TASK ITEM:
Write out exactly the lines of the entries below from the one holding "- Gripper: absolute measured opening" to the one holding "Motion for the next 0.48", inclusive, and leave out all other lines.

Data extracted from a collection:
Segment Open

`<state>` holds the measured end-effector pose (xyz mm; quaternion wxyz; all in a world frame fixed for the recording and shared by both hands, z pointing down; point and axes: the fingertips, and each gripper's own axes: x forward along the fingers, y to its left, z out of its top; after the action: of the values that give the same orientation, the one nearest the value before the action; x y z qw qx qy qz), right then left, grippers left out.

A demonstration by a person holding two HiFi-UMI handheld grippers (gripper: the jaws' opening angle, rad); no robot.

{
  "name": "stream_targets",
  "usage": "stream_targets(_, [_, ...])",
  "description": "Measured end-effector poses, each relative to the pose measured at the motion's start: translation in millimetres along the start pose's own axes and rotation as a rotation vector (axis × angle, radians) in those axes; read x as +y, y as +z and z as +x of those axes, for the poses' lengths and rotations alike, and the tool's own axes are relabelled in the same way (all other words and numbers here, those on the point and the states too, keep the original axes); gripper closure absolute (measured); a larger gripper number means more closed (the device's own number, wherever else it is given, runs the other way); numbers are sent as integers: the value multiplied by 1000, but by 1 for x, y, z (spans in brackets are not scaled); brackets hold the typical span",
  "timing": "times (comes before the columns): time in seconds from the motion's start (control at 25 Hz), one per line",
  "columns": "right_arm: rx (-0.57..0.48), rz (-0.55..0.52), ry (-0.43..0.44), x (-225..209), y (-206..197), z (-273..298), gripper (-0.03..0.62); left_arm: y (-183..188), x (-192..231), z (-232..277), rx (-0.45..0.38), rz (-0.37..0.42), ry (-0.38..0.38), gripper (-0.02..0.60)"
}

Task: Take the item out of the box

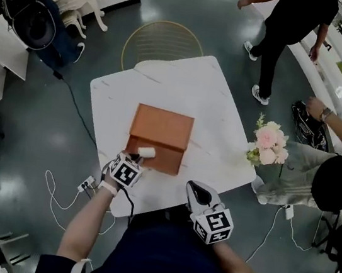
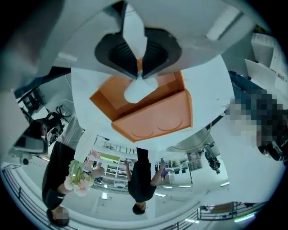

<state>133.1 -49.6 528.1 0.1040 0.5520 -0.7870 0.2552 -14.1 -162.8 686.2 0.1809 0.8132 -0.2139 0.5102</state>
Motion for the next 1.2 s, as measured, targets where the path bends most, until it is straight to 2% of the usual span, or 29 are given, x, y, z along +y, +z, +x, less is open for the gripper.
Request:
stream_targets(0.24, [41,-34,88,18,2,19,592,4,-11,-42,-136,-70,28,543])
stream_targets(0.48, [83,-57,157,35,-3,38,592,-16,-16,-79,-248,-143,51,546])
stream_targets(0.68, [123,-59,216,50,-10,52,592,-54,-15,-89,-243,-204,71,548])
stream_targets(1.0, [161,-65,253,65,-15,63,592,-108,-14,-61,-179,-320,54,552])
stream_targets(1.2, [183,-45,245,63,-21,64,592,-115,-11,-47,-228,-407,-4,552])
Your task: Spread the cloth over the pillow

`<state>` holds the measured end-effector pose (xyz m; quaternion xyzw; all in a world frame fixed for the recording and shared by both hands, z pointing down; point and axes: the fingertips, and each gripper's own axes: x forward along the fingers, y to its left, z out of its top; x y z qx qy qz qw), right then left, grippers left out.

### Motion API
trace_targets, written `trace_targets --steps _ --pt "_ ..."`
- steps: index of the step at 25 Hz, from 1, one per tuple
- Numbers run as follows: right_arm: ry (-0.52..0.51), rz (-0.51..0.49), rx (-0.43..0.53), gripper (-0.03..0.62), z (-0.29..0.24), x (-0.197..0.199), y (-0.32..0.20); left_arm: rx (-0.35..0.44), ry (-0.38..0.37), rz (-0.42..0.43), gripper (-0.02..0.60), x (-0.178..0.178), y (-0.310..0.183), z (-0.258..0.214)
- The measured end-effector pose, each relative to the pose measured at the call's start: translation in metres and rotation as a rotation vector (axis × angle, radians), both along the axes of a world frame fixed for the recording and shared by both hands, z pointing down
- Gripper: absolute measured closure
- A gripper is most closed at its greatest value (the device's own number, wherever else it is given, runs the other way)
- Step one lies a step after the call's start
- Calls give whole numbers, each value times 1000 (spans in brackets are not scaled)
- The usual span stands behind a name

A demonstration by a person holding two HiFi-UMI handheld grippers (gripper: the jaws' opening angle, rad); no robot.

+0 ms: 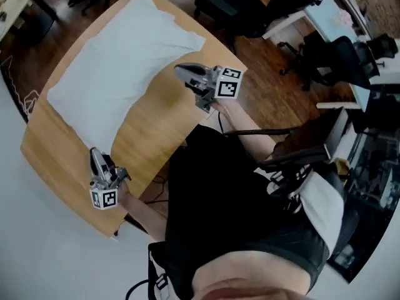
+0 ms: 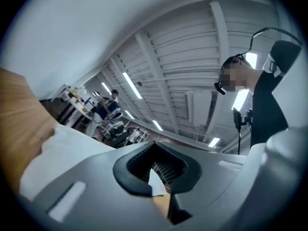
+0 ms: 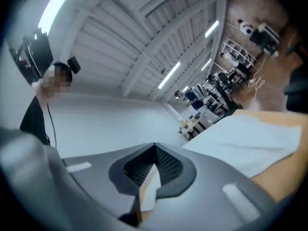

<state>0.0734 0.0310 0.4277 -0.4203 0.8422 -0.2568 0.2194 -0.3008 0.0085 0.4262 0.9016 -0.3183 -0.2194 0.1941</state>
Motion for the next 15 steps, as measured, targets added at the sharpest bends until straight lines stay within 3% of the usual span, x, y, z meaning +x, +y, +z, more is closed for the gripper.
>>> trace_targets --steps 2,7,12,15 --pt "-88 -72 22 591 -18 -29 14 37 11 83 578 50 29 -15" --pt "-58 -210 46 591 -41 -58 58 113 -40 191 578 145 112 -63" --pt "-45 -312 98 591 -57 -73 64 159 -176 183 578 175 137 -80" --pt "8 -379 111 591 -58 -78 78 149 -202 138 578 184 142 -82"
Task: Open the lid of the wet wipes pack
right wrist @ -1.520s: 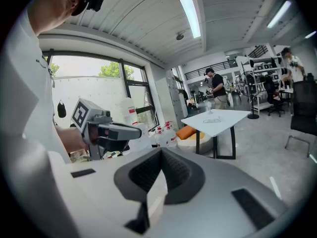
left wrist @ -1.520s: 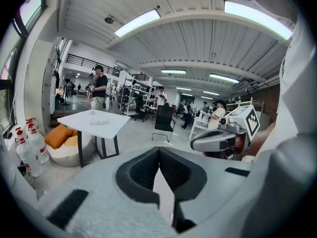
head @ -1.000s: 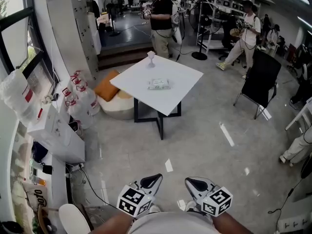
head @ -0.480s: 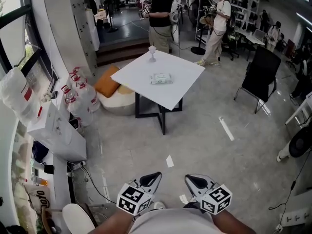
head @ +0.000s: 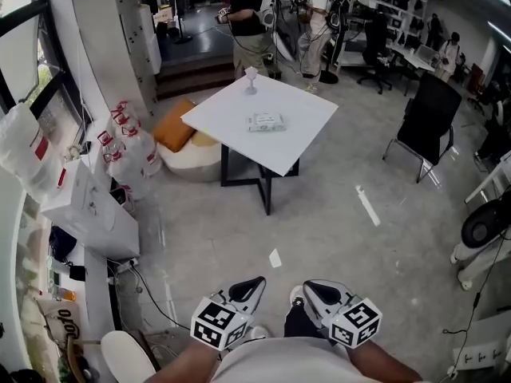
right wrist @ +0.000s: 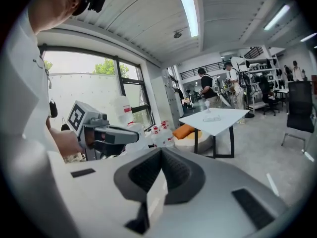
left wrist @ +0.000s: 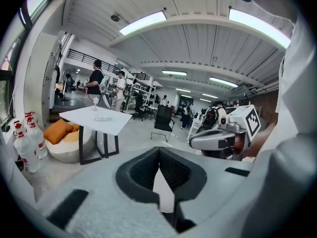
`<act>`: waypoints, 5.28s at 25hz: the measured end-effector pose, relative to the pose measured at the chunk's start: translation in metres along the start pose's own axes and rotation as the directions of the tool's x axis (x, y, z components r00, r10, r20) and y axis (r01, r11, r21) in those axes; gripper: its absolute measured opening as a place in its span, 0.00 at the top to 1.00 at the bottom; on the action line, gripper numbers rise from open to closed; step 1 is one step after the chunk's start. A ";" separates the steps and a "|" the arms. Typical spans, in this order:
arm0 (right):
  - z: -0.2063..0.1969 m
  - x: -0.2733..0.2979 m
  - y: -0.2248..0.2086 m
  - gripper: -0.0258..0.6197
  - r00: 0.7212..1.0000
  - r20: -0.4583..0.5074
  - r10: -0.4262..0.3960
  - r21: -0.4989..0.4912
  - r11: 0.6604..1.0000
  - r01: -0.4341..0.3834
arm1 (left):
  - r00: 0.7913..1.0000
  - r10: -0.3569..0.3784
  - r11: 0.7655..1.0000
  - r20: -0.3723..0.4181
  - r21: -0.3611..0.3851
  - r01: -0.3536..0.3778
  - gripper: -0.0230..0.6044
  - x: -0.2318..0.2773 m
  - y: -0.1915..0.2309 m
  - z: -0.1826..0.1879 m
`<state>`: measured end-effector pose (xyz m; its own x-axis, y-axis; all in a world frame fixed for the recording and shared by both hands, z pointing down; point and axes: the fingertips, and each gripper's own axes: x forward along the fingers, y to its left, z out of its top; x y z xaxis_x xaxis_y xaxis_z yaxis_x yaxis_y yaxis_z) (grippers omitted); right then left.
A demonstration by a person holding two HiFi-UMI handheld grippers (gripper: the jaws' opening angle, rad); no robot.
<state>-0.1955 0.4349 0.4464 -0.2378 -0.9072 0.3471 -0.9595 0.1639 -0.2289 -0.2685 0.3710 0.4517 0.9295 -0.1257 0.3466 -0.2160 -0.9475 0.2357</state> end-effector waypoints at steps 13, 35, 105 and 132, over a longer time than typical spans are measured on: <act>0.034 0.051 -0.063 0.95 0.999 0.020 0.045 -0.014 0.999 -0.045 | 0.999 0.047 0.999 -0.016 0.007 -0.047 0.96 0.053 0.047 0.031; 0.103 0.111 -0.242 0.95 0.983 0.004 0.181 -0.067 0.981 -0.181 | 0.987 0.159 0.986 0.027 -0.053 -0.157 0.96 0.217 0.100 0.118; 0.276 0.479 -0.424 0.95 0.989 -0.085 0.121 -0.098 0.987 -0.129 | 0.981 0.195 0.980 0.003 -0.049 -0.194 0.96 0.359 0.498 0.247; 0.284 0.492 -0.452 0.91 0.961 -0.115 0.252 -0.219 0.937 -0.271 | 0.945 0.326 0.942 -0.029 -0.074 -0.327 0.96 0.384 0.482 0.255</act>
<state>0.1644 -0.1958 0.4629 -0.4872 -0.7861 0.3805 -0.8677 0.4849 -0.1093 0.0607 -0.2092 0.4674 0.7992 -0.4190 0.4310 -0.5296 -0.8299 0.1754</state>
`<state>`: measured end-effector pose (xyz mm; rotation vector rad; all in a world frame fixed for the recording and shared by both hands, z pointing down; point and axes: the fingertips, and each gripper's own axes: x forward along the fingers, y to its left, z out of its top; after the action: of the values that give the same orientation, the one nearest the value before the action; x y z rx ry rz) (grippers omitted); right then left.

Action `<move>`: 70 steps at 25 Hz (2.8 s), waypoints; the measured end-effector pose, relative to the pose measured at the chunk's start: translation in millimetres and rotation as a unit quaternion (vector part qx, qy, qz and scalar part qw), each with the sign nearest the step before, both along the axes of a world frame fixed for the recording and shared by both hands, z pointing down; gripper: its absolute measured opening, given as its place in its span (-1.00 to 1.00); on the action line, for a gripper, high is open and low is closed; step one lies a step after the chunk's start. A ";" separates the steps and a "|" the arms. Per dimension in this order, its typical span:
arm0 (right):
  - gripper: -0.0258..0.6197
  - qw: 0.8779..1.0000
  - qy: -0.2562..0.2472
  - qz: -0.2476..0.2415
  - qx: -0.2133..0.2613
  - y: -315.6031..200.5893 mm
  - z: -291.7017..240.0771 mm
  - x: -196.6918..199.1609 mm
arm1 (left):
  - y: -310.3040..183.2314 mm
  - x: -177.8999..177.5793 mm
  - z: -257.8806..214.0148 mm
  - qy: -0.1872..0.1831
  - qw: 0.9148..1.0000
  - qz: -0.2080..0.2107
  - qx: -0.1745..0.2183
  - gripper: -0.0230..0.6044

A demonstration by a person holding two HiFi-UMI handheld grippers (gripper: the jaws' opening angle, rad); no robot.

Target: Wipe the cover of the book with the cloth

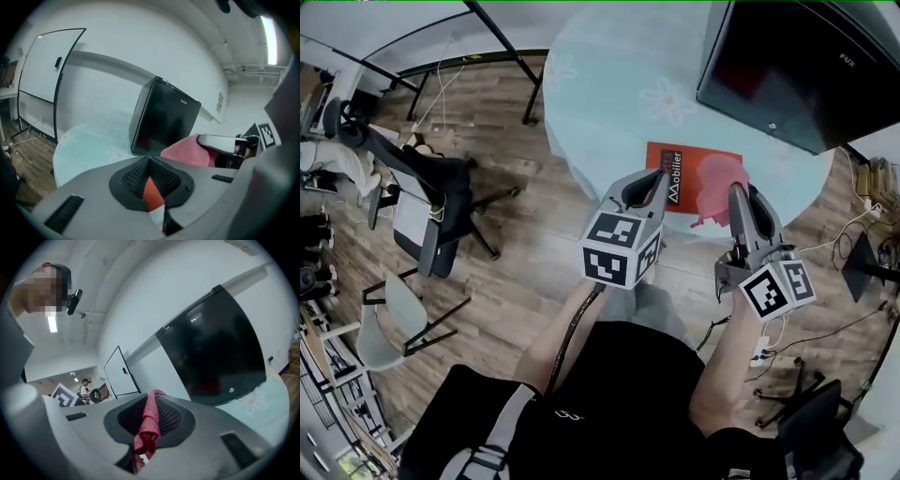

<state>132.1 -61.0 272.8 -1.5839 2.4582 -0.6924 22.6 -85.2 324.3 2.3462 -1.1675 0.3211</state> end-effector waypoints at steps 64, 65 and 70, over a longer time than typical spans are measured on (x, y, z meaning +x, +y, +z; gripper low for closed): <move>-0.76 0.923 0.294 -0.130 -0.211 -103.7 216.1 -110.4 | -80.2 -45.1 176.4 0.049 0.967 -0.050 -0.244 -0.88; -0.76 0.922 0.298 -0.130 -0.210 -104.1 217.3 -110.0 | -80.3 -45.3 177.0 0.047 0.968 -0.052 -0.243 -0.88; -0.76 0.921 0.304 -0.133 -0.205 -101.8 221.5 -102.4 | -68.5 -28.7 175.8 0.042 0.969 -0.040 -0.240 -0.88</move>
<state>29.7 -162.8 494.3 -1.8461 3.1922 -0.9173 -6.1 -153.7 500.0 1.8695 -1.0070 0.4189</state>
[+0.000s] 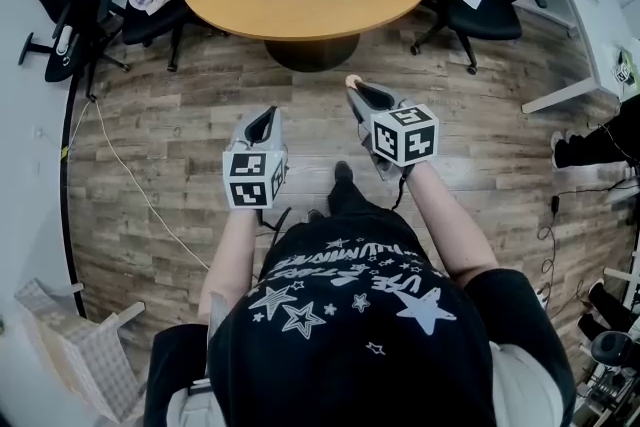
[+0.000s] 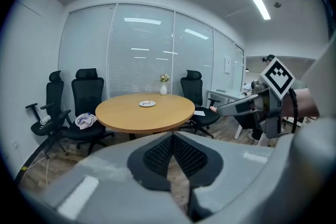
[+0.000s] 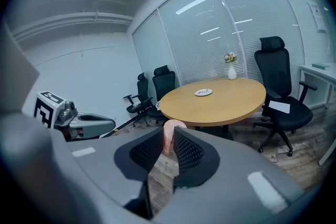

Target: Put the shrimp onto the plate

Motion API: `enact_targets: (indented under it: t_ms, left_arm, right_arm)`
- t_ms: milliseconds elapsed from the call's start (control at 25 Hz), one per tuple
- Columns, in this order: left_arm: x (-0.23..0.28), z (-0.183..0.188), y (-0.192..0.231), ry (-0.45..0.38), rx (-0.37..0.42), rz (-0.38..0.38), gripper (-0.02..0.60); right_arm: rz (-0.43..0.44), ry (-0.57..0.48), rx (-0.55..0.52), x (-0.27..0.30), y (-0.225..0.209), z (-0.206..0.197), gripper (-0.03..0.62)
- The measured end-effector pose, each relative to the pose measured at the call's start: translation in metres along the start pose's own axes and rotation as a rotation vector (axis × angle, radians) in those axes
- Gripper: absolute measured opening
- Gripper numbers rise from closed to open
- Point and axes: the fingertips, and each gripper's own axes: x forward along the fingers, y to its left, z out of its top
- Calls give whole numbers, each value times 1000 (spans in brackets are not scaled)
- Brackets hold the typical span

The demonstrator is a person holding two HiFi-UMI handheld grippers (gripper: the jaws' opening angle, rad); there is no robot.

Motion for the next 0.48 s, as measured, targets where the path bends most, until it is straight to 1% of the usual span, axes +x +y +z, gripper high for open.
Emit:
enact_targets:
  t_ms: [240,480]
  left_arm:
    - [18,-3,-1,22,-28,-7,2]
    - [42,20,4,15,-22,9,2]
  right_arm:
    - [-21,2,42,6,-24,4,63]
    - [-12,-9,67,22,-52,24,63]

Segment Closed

SOLUTION TO THE PROBLEM:
- Gripper: absolute measured opening
- Gripper numbers rise from closed to open
- Point and axes: the fingertips, and each gripper's own axes: x forward along the fingers, y to its left, z out of its top
- Calls give whole numbers, each value times 1000 (spans in brackets are not scaled)
- Brackets hold the typical span

The demonstrator is a person holding two HiFi-UMI handheld grippers (gripper: the jaws' opening angle, rad); there is no robot.

Motion for the next 0.48 s, as measured, targets where the path bends most, until it is straight to 1% of the usual span, axes +x +y +z, gripper high for open.

The answer, as written, is complete.